Eph' hēmin
ἐφ' ἡμῖν (eph' hēmin)
« Ce qui dépend de nous » : le partage fondateur de la morale d'Épictète. D'un côté nos jugements, nos désirs, nos aversions, nos impulsions — œuvres de la proairesis, libres et inviolables ; de l'autre le corps, les biens, la réputation, les dignités, esclaves du dehors. Tout ce que nul ne peut ni empêcher ni entraver tombe dans le domaine propre ; tout le reste y est étranger. La liberté et le bonheur consistent à ne désirer que ce qui relève de ce domaine, et à dire adieu au reste.
Parmi les choses, les unes dépendent de nous, les autres n’en dépendent pas.

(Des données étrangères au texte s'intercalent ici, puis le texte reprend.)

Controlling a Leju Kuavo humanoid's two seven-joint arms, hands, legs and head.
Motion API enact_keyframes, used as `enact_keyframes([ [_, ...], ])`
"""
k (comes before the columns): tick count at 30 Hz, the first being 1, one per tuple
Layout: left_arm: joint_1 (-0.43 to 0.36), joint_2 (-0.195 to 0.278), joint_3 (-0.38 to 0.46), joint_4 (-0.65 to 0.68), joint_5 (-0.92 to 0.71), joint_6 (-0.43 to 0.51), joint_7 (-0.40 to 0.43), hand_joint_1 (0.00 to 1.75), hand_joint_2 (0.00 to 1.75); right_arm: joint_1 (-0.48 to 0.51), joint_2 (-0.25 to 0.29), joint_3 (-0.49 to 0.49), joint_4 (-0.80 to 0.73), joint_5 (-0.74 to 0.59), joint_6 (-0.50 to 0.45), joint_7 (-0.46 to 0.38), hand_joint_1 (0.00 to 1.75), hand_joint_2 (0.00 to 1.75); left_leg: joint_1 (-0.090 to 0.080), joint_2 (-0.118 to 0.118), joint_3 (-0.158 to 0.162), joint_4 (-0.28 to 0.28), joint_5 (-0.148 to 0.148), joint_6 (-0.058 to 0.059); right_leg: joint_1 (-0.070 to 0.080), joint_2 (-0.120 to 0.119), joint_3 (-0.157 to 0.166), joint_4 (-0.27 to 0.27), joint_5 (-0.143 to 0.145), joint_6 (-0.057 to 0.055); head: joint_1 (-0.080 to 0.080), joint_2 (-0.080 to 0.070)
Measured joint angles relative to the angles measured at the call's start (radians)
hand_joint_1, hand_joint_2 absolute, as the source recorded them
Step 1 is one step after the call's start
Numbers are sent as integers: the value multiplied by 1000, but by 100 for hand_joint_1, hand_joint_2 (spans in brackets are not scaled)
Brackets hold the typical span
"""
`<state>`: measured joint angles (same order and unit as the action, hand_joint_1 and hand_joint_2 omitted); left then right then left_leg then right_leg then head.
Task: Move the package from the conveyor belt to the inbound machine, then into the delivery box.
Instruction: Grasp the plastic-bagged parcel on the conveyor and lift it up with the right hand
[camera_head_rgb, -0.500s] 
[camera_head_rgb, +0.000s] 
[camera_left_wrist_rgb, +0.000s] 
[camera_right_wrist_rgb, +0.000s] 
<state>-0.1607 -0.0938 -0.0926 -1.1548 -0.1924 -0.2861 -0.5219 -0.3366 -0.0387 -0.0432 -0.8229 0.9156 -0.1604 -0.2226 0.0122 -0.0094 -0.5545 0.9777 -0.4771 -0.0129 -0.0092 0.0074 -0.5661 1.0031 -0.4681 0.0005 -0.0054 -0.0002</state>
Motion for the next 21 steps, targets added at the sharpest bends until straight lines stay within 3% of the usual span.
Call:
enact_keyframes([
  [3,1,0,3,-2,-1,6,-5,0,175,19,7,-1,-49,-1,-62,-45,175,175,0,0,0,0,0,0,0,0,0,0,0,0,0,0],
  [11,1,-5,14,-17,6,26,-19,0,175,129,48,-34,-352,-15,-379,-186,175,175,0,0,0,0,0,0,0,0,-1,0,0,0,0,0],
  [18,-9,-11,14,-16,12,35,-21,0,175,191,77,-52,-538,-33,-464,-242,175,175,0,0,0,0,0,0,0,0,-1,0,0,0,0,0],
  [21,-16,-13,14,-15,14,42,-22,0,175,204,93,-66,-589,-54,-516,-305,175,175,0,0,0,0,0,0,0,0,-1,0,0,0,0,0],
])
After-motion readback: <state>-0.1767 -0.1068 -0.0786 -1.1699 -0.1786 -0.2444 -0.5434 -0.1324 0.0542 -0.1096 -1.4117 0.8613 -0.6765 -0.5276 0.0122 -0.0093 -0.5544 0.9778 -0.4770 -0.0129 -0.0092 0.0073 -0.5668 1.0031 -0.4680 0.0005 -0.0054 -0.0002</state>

Celles qui dépendent de nous, c’est l’opinion, le vouloir, le désir, l’aversion : en un mot tout ce qui est notre œuvre. Celles qui ne dépendent pas de nous, c’est le corps, les biens, la réputation, les dignités : en un mot tout ce qui n’est pas notre œuvre.
L’expression grecque eph’ hēmin (ἐφ’ ἡμῖν) signifie littéralement « sur nous », « en notre pouvoir ». C’est par elle que s’ouvre le Manuel, et c’est elle qui commande tout le reste. Le monde se divise en deux : ce qui tombe sous notre pouvoir et ce qui n’y tombe pas. Du côté du dedans, l’opinion, le vouloir, le désir, l’aversion — les seuls actes que personne ne peut nous arracher. Du côté du dehors, le corps, la fortune, le rang : choses que la maladie, le tyran ou le hasard nous prennent quand ils veulent.
Toute l’erreur, pour Épictète, consiste à traiter en sien ce qui est étranger. Celui qui place son bien dans les externes vivra entravé, affligé, prêt à accuser dieux et hommes ; celui qui le place dans le seul domaine propre devient inexpugnable, car on ne peut lui ôter ce qu’il ne livre pas. Les externes ne sont pas niés : on en use, on les emprunte, sans les croire à soi. La discipline du désir — ne vouloir que ce qui relève de ce domaine, œuvre de la proairesis — est la porte de l’ataraxia.
À ne pas confondre avec le libre arbitre métaphysique : eph’ hēmin ne décide de rien dans le cours du monde, seulement de l’assentiment qu’on donne à ses représentations. Le stoïcien ne tient pas les rênes des événements ; il tient les rênes de son jugement sur eux.